Stimuli-Responsive Amphiphilic Shells of Kinetically Frozen Polymeric Micelles in Aqueous Media: Monte Carlo Simulations and Comparison to Self-Consistent Field Calculations

Abstract

The behavior of amphiphilic shells of micelles with kinetically frozen hydrophobic cores in aqueous solutions was studied by Monte Carlo (MC) simulations. The calculations emulate the behavior of water-soluble shell-forming chains containing a relatively low fraction of strongly hydrophobic units, which are arranged in either sequences or are distributed uniformly in shell-forming chains. The analysis of concentration profiles of individual species reveals strong segregation and important self-organization of hydrophobic units in the shell.

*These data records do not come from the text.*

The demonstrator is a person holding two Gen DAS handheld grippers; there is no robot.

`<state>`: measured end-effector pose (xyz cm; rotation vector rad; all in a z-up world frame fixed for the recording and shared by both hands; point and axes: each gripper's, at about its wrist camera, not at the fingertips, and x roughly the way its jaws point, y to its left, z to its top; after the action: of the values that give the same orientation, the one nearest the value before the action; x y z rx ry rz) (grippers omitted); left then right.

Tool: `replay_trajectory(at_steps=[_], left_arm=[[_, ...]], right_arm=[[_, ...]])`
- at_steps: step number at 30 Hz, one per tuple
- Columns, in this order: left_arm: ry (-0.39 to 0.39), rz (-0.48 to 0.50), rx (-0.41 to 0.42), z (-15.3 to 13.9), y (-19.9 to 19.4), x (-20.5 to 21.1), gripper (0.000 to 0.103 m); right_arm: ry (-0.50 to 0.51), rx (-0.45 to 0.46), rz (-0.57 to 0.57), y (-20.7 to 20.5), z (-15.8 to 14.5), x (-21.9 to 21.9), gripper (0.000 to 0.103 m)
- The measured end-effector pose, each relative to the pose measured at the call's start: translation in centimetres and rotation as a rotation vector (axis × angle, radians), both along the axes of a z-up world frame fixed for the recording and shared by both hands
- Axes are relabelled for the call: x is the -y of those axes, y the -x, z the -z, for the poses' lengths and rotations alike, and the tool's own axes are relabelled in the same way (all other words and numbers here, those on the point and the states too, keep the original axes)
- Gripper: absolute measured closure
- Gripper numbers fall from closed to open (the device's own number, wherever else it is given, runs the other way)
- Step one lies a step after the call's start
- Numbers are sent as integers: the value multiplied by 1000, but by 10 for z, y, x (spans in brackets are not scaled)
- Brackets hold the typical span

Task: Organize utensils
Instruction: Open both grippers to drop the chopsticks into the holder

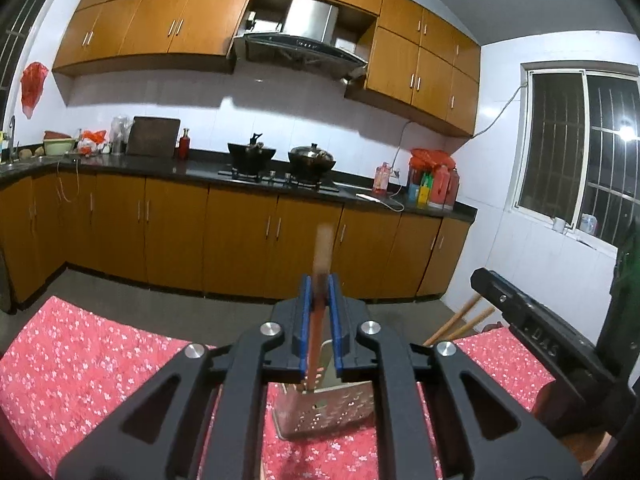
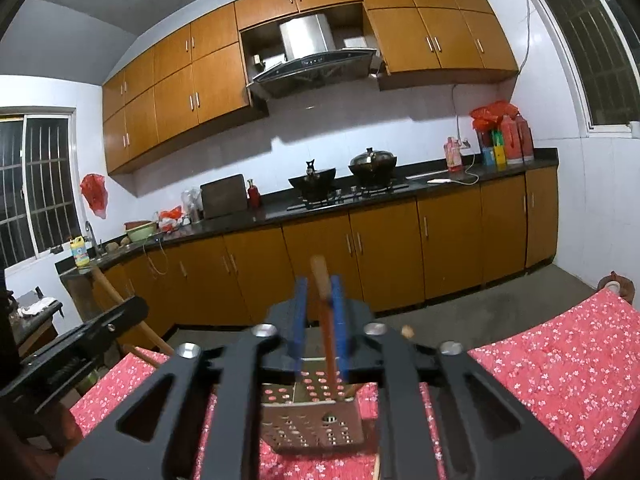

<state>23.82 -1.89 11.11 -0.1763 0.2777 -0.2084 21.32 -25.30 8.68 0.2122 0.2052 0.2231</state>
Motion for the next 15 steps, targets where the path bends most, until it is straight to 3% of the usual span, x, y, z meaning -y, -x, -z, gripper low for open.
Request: replay_trajectory(at_steps=[1,9,12,15], left_arm=[[6,0,-4,1,0,-2,84],[50,-5,22,-10,22,-20,78],[64,-32,19,-11,39,-38,74],[66,-72,-9,-2,51,-53,70]], right_arm=[[-1,5,2,3,-1,1,66],[0,32,28,30,-12,18,66],[4,-6,71,39,-1,35,66],[20,-101,123,39,25,53,66]])
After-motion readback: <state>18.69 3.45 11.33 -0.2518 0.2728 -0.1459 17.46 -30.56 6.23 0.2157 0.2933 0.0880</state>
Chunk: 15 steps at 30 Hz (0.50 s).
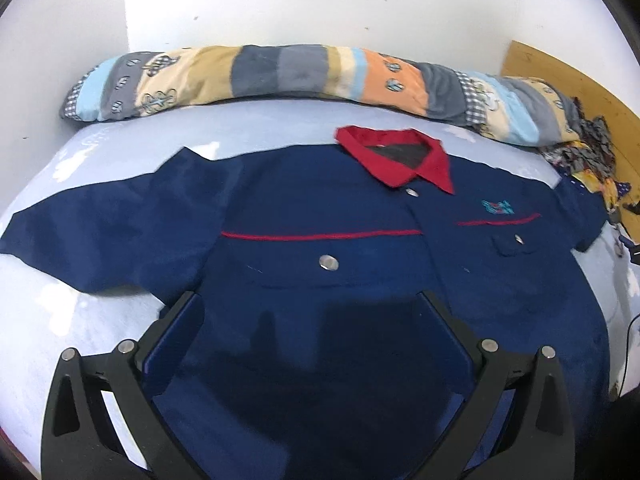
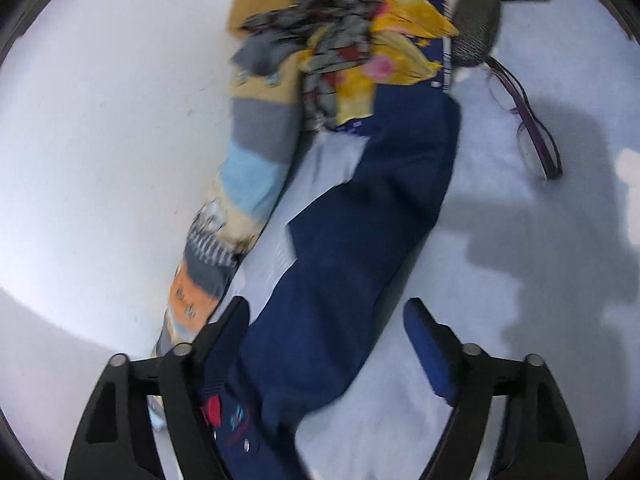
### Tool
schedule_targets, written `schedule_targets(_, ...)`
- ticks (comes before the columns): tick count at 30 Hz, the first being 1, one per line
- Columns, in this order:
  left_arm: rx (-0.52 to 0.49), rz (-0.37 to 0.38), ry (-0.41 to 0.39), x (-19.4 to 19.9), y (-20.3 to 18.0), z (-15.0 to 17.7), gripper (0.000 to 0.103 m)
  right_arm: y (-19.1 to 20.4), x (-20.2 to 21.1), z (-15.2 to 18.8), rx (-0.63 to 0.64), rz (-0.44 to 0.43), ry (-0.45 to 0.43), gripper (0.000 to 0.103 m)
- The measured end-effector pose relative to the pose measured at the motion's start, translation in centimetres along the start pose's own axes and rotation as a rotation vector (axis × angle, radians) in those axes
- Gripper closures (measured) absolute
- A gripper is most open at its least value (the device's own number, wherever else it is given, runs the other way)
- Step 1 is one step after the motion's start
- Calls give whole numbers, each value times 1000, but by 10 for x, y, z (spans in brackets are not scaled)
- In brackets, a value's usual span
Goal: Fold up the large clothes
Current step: 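Grasp the jacket sleeve cuff with the right gripper and lift it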
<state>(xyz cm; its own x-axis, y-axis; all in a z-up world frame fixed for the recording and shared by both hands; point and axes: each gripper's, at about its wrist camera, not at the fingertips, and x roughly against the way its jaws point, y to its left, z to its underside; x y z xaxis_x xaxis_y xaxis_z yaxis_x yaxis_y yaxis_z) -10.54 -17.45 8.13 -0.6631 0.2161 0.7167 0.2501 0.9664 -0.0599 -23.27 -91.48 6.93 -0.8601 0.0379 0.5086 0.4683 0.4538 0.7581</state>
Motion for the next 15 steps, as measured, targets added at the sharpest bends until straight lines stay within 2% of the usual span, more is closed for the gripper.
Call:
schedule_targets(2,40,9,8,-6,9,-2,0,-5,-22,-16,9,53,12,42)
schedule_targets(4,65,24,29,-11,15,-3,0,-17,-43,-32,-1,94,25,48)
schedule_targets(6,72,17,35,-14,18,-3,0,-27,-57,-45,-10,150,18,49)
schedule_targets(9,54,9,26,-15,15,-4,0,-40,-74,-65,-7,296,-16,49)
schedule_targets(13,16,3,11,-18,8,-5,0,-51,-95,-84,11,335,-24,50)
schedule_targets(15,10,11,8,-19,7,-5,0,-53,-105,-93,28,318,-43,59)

In this paper, we present new MC data. Further, we compare MC and self-consistent field (SCF) results and analyze possible sources of differences. The study shows that the SCF approach is applicable for studied systems, but an unambiguous interpretation of SCF data requires additional information. MC simulations yield detailed and self-explanatory characterization of the shell structure, but they are very time-consuming. The angularly averaged results of both techniques compare reasonably well at the semiquantitative level, but SCF overestimates the pH effects in annealed polyelectrolyte systems. A combination of both methods increases the impact of the study.